Los isleños en sus botes visten de fiesta, mientras esperan al párroco y a los músicos. Ellos vienen de la Iglesia de Guadalupe, de Granada, para salir del embarcadero de San Carlos, que es una punta de la comarca de Asese. Ahí empieza el Vía Crucis de las isletas.

En un bote principal va la imagen del Señor con su vestido morado y la cruz a cuestas. Lo seguimos un montón de botecitos cargados de gente que a la voz del padre entona los cantos del Víacrucis. “..perdona a tu pueblo señor, perdona a tu pueblo, perdónales señor… ”

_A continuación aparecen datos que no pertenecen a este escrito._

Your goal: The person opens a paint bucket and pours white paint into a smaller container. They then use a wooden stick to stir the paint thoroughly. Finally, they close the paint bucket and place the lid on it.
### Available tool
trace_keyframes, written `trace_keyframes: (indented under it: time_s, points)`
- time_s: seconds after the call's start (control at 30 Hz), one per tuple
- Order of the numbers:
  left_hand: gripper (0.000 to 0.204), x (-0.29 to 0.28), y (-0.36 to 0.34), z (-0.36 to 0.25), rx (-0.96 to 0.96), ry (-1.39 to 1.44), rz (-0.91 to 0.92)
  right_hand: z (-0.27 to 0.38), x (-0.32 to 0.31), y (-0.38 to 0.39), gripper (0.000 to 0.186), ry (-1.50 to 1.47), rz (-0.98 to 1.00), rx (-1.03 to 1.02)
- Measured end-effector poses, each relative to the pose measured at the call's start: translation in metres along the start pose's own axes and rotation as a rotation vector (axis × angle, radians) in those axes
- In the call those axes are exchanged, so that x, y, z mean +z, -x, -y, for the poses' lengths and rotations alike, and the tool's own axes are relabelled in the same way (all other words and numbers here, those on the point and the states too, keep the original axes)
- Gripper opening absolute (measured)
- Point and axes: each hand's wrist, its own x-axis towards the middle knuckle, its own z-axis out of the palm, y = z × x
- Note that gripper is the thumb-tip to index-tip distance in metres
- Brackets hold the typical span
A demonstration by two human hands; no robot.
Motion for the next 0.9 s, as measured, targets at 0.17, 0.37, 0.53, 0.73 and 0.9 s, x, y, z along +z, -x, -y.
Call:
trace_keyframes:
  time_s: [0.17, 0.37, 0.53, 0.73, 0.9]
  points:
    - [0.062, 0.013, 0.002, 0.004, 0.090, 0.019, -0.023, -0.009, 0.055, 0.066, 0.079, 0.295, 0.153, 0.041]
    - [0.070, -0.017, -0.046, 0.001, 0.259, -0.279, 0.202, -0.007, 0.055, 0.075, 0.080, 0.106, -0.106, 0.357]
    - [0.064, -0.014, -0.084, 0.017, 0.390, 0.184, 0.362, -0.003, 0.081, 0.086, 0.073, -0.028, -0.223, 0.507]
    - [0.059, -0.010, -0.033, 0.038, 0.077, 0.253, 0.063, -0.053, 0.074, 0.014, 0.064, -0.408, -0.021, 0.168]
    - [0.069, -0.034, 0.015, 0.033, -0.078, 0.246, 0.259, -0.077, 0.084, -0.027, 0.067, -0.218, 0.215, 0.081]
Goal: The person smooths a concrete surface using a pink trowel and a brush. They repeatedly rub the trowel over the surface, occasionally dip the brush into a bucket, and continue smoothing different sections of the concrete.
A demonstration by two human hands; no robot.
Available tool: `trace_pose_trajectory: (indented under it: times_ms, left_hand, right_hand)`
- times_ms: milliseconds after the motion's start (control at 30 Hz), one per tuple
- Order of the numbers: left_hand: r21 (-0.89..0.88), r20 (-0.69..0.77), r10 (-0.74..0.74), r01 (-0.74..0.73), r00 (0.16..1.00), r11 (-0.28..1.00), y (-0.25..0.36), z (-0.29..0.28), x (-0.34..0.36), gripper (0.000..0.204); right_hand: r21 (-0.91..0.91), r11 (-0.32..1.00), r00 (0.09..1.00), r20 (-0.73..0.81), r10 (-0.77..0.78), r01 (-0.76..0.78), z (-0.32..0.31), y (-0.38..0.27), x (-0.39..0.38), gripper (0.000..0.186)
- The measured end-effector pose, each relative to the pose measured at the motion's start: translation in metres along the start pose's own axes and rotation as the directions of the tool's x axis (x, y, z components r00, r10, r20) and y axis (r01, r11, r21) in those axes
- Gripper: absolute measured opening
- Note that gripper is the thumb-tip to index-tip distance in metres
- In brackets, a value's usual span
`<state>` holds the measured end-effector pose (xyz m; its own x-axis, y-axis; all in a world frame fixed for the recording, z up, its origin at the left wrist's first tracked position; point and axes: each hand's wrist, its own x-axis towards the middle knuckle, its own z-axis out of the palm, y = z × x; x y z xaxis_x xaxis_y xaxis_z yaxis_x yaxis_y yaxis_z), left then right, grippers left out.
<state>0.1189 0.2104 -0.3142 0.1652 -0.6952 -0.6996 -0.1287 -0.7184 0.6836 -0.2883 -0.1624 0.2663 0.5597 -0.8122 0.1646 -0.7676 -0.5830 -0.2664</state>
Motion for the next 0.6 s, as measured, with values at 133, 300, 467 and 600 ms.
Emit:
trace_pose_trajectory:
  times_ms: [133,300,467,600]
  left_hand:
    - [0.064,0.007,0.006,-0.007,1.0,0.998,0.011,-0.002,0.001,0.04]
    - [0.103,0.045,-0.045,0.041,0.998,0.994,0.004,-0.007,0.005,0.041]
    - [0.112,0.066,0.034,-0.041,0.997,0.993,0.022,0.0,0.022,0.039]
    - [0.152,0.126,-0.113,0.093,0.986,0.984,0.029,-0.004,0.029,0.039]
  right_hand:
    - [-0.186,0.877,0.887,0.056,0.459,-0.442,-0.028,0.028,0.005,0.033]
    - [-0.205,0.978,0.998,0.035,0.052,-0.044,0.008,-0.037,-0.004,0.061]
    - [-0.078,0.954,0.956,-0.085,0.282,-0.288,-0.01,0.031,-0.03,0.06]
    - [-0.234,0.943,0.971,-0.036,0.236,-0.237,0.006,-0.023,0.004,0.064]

Esta festividad religiosa tuvo como punto de partida el puerto Asese en Granada, de donde salieron las embarcaciones, entra ellas lanchas y botes repletos no solo de pobladores del lugar sino también de turistas.

 

Da gusto sentir como la brisa del lago huele a flores, parece un jardín flotante. Hay guirnaldas de flores en los botes, en las islas, en el corazón de los fieles. Cada quién arregla a como puede su isla; la cuestión es celebrar al Señor.
En cada parada marcada por una cruz hay una mujer y su familia. Ellos esperan para entregar su ofrenda. La gente da lo que ajusta. Ofelia y Terencio, isleños nacidos y criados aquí mismito nos platicaban: “La vida aquí es a golpe de remo”.
Por cada estación del vía crucis los peregrinos visita una isleta distinta, en donde los pobladores reciben con mucha alegría y devoción la visita del Nazareno y colocan en su barca ofrendas florales y frutales.

 

Un chavalo, a los 7 años ya sabe andar un bote. Aquí vivimos de los pescaditos, aunque ahora pescamos poco. Las muchachas de por aquí nos compran y después ellas lo revenden en Granada. En esta punta que es un “corre vientos” vivimos 3 familias.

Le decimos “corre vientos” porque cuando el lago llena se cierra el paso y sólo el viento o uno en bote, lo cruza.
En la Catedral hay una imagen de la Virgen, la Inmaculada Concepción o sea la Conchita.Tiene 300 años. Cada vez que quemaban Granada, los filibusteros la incendiaron 3 veces, la gente corría con la Virgen escondida a esa isla. Hoy se llama “El Refugio”.
Cuando hay fiesta aquí es alegre. Cada cual llega en su botecito al lugar. Hay unos que hasta voltean el bote: ¡No hay tragueado que no se recupere después de un buen chapuzón!”